▸ **Action item**
The lines to repeat are those below from the one containing "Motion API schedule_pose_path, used" down to the one containing "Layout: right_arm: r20", both included; reproduce them exactly and nothing else.

▸ **The records**
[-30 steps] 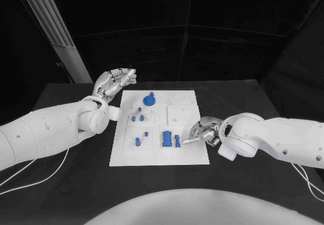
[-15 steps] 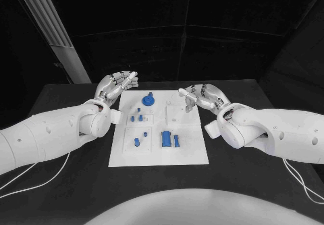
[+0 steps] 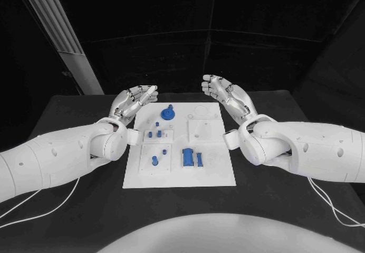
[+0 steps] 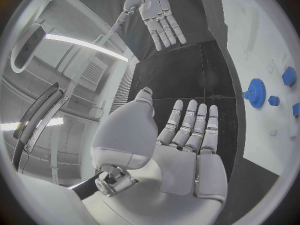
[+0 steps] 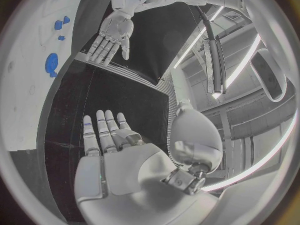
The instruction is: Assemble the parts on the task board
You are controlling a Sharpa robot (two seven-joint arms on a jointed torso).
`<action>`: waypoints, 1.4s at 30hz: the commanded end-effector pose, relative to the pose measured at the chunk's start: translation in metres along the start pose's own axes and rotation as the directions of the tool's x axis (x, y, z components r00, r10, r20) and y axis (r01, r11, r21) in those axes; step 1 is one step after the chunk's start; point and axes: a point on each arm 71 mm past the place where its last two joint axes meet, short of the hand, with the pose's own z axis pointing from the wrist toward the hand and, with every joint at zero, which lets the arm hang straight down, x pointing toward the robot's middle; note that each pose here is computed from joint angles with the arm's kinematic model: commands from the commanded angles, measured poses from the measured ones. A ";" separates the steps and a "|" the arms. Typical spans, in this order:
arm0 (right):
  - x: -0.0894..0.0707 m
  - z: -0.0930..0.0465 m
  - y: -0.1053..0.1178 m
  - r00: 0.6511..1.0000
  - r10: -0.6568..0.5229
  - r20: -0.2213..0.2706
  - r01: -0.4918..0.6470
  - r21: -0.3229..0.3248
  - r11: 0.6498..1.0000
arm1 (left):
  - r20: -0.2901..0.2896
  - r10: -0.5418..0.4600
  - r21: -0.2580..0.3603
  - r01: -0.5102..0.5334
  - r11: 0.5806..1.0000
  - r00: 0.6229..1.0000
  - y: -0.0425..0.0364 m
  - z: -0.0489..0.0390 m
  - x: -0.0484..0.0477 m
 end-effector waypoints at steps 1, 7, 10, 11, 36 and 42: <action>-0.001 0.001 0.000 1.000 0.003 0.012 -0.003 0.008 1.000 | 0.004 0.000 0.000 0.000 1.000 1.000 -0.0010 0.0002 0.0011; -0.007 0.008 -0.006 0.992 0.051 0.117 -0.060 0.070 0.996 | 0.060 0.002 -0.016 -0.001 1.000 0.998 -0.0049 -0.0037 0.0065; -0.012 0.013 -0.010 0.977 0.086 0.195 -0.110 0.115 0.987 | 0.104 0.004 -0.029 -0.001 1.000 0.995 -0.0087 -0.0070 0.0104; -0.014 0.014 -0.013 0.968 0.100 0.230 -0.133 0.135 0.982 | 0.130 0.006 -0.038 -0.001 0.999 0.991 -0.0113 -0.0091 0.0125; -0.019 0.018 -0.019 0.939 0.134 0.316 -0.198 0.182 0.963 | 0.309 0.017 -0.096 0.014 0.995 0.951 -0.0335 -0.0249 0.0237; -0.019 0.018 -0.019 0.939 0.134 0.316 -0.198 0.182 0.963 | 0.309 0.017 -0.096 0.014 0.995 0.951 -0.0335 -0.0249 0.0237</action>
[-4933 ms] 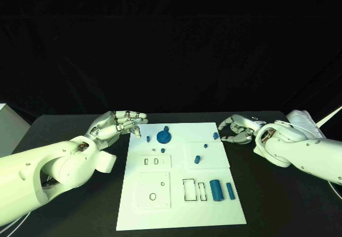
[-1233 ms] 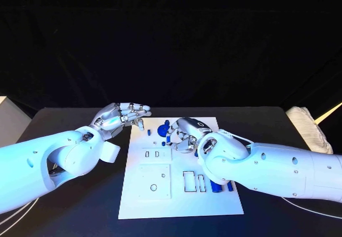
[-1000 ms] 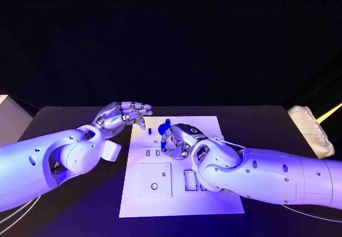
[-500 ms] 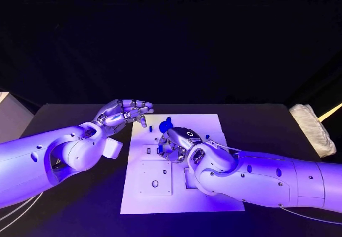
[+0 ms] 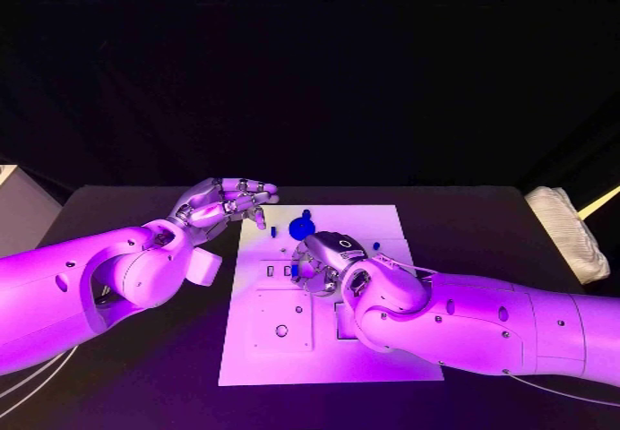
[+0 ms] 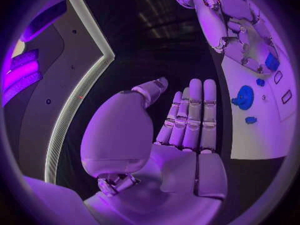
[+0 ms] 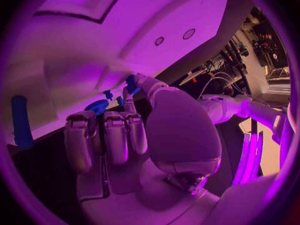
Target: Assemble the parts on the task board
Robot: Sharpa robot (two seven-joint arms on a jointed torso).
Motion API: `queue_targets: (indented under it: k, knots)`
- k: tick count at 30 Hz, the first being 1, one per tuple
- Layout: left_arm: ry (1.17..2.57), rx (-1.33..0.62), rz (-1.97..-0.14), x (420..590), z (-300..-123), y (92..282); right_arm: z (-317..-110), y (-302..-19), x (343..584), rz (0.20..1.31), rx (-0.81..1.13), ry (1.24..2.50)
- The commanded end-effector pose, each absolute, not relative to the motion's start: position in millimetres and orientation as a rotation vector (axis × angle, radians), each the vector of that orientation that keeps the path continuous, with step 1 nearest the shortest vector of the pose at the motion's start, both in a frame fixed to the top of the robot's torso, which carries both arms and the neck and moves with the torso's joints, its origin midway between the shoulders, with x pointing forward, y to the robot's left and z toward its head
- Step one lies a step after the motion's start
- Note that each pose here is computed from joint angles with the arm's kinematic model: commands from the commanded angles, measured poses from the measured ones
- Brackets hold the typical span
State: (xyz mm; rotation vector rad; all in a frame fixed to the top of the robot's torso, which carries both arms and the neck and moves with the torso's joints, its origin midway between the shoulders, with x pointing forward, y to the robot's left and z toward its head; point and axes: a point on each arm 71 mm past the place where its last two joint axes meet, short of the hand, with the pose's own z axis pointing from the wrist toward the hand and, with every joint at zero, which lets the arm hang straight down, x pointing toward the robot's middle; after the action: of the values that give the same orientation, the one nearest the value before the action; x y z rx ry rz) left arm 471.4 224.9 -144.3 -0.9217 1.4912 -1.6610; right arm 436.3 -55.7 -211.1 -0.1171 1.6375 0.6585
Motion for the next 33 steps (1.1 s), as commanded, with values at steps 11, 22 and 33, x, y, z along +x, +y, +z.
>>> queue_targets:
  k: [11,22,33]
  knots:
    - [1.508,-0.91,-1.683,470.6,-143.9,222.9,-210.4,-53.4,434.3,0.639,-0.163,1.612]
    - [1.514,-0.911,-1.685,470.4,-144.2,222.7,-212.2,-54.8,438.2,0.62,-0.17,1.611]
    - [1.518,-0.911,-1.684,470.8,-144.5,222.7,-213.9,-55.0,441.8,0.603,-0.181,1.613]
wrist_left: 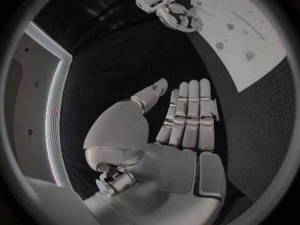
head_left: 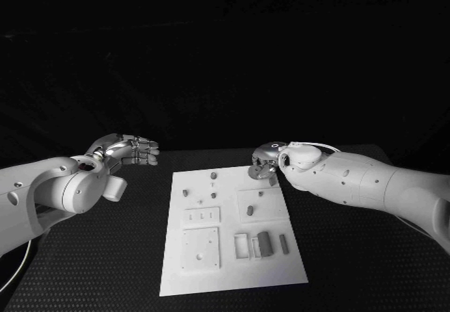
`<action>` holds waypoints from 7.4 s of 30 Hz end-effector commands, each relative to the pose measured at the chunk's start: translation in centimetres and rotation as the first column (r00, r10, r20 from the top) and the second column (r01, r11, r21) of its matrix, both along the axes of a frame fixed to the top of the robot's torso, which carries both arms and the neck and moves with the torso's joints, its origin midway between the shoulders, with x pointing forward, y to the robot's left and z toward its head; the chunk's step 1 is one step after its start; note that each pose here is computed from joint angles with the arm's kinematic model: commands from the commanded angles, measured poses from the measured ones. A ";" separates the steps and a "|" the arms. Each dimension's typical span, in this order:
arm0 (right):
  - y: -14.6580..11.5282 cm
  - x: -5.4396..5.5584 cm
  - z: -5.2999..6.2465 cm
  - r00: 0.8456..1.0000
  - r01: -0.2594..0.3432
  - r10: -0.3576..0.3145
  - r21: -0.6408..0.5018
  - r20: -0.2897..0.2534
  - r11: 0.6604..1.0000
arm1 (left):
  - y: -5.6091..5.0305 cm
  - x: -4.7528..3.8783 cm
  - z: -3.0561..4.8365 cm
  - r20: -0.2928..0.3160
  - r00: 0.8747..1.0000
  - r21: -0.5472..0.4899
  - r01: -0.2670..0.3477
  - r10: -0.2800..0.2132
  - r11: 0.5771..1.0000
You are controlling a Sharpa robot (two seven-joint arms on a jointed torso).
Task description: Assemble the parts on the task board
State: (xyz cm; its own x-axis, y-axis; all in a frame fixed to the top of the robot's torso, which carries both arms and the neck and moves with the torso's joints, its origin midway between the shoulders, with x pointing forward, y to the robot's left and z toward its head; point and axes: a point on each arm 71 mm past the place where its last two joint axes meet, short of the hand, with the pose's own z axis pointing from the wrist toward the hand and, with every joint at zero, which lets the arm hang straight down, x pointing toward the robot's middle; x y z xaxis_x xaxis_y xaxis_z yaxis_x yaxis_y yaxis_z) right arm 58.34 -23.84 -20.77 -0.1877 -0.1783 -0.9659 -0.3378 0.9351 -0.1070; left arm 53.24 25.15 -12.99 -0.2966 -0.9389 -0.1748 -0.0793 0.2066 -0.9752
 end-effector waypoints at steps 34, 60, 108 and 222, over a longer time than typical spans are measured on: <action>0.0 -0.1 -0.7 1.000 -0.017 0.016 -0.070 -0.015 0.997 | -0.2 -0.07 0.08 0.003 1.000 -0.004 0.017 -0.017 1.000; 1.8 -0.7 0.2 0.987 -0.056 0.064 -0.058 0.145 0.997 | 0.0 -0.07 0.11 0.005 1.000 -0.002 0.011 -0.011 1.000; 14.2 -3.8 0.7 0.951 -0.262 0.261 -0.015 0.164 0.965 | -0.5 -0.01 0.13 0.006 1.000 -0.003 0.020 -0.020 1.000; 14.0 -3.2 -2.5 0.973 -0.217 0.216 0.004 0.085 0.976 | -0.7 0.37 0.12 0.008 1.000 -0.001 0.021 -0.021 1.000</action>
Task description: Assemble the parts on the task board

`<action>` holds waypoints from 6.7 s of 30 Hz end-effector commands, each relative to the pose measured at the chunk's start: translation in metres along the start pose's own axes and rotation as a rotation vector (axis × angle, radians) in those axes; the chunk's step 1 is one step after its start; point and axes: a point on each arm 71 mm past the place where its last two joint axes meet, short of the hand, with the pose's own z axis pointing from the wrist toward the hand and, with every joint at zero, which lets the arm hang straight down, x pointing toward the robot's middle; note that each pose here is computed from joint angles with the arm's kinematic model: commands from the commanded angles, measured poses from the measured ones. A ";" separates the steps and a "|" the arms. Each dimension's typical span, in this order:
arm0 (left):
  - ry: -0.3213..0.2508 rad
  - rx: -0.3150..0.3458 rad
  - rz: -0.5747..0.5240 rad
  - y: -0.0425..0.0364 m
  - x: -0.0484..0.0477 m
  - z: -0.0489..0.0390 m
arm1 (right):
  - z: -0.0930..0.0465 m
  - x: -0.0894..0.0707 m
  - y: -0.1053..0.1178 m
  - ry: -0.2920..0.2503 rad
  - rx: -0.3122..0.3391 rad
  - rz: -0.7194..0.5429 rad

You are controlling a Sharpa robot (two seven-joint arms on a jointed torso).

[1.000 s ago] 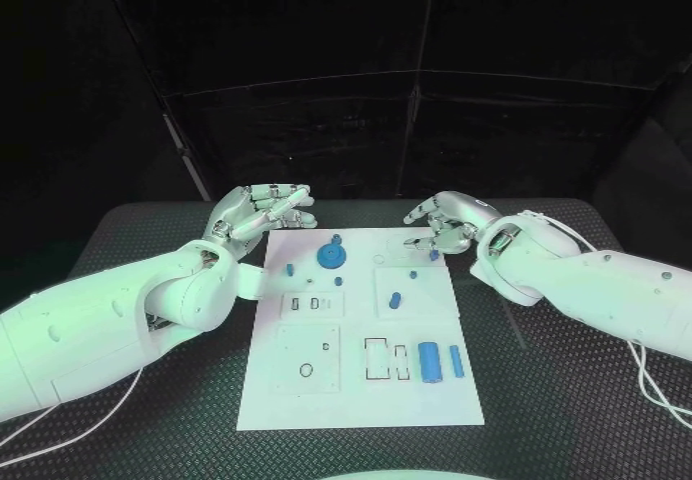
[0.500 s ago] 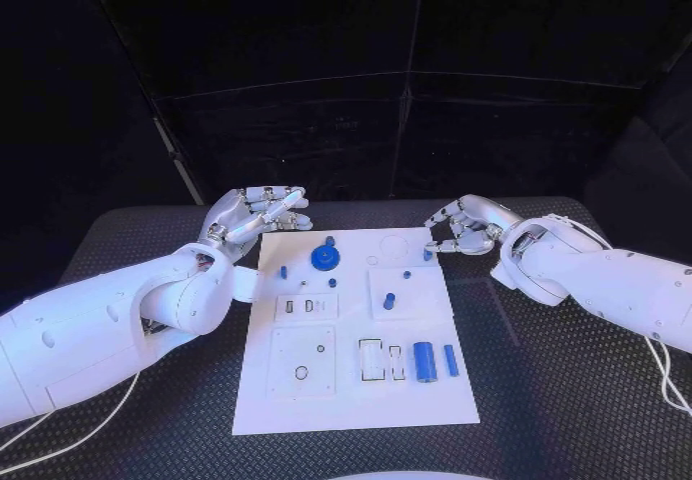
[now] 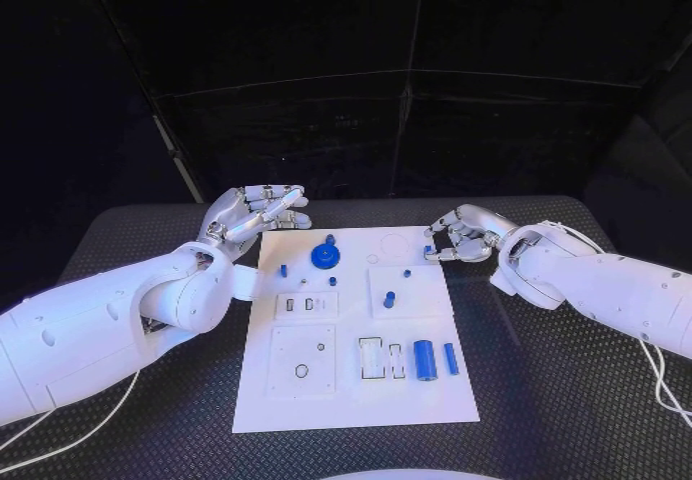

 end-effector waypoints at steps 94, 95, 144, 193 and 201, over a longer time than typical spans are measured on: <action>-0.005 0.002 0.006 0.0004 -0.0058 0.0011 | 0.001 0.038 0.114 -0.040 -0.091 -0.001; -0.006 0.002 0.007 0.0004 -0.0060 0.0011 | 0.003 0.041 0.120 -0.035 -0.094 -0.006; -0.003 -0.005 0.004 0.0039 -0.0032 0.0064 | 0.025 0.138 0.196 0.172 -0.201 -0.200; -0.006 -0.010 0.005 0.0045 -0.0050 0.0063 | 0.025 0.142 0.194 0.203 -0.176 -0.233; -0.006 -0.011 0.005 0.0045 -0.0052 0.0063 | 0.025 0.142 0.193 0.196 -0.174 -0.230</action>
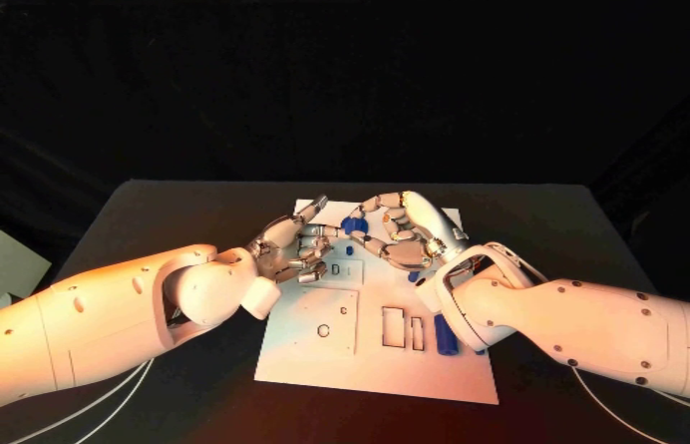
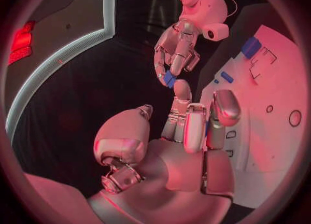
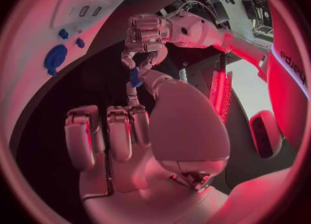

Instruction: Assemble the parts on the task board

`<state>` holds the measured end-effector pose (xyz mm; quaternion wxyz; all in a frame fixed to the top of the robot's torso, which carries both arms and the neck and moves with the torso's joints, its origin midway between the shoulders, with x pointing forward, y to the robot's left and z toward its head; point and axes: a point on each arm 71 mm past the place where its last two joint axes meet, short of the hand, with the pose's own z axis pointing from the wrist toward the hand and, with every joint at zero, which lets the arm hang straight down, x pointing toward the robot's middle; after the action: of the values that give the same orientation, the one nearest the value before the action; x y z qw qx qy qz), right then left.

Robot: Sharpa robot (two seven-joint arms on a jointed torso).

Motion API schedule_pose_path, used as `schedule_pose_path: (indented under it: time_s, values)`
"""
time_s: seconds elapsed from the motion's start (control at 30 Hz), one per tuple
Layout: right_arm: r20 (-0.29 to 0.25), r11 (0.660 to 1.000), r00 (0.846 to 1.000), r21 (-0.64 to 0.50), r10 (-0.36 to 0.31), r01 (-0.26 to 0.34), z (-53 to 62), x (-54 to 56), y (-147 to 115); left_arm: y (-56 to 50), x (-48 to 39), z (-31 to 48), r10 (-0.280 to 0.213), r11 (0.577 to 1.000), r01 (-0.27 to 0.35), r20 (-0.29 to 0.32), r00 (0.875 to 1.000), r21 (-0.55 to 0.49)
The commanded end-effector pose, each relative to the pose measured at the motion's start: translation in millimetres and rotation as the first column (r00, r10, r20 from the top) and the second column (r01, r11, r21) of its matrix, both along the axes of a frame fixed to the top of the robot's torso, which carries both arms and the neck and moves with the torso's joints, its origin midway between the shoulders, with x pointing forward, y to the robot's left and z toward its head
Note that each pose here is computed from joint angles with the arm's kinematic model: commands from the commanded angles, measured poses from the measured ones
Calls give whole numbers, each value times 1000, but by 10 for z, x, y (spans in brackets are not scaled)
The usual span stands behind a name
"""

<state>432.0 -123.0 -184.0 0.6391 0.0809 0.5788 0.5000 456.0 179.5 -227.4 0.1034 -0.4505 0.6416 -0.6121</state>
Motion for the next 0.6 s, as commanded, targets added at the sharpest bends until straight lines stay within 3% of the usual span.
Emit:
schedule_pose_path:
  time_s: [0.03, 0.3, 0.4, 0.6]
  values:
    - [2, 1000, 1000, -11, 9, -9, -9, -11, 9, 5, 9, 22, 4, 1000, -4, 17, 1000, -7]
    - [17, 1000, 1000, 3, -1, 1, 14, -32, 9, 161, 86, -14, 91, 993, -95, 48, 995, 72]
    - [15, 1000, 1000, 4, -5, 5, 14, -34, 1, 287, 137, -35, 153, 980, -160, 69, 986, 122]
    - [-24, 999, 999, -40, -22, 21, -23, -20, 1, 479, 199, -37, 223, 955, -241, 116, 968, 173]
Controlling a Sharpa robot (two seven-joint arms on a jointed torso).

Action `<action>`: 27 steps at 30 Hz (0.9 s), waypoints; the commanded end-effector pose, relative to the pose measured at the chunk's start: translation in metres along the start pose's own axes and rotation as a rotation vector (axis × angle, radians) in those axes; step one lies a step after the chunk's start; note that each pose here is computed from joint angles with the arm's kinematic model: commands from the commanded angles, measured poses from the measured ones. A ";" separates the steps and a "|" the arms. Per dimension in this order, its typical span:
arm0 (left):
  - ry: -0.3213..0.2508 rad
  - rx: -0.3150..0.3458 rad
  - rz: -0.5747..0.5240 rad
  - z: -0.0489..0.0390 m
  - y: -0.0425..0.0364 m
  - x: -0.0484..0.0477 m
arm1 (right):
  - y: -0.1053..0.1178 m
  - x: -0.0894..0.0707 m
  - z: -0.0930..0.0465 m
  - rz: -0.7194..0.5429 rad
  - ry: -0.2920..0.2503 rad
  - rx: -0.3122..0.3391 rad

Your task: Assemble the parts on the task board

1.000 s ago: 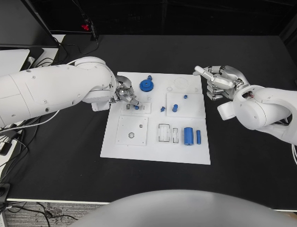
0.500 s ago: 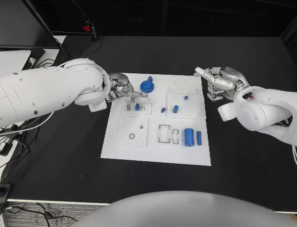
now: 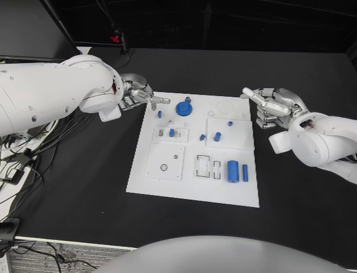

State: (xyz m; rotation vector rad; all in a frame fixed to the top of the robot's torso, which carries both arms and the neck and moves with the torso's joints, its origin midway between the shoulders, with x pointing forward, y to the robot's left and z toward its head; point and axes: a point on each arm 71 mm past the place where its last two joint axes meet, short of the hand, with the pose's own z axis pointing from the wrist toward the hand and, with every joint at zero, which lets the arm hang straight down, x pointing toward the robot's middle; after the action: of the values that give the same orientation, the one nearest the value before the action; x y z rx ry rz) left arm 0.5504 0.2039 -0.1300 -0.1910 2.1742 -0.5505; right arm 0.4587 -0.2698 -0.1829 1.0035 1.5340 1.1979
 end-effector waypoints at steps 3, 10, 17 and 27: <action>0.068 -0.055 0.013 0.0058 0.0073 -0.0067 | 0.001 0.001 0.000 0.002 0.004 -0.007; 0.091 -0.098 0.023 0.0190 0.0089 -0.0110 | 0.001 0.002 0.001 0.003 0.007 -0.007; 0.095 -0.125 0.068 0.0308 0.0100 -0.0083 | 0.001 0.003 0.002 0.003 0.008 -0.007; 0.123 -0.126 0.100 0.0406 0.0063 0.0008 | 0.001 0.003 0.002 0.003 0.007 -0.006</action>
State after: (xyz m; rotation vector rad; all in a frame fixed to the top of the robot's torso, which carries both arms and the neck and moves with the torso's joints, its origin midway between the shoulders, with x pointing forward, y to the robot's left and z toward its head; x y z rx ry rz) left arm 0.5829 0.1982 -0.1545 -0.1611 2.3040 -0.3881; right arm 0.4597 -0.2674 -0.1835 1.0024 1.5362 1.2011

▸ **Response for this exercise**
Motion API schedule_pose_path, used as `schedule_pose_path: (indented under it: time_s, values)`
"""
time_s: seconds elapsed from the motion's start (control at 30 Hz), one per tuple
Layout: right_arm: r20 (-0.29 to 0.25), r11 (0.660 to 1.000), r00 (0.846 to 1.000), r21 (-0.64 to 0.50), r10 (-0.36 to 0.31), r01 (-0.26 to 0.34), z (-53 to 62), x (-54 to 56), y (-147 to 115); left_arm: y (-56 to 50), x (-48 to 39), z (-31 to 48), r10 (-0.280 to 0.213), r11 (0.577 to 1.000), r01 (-0.27 to 0.35), r20 (-0.29 to 0.32), r00 (0.875 to 1.000), r21 (-0.55 to 0.49)

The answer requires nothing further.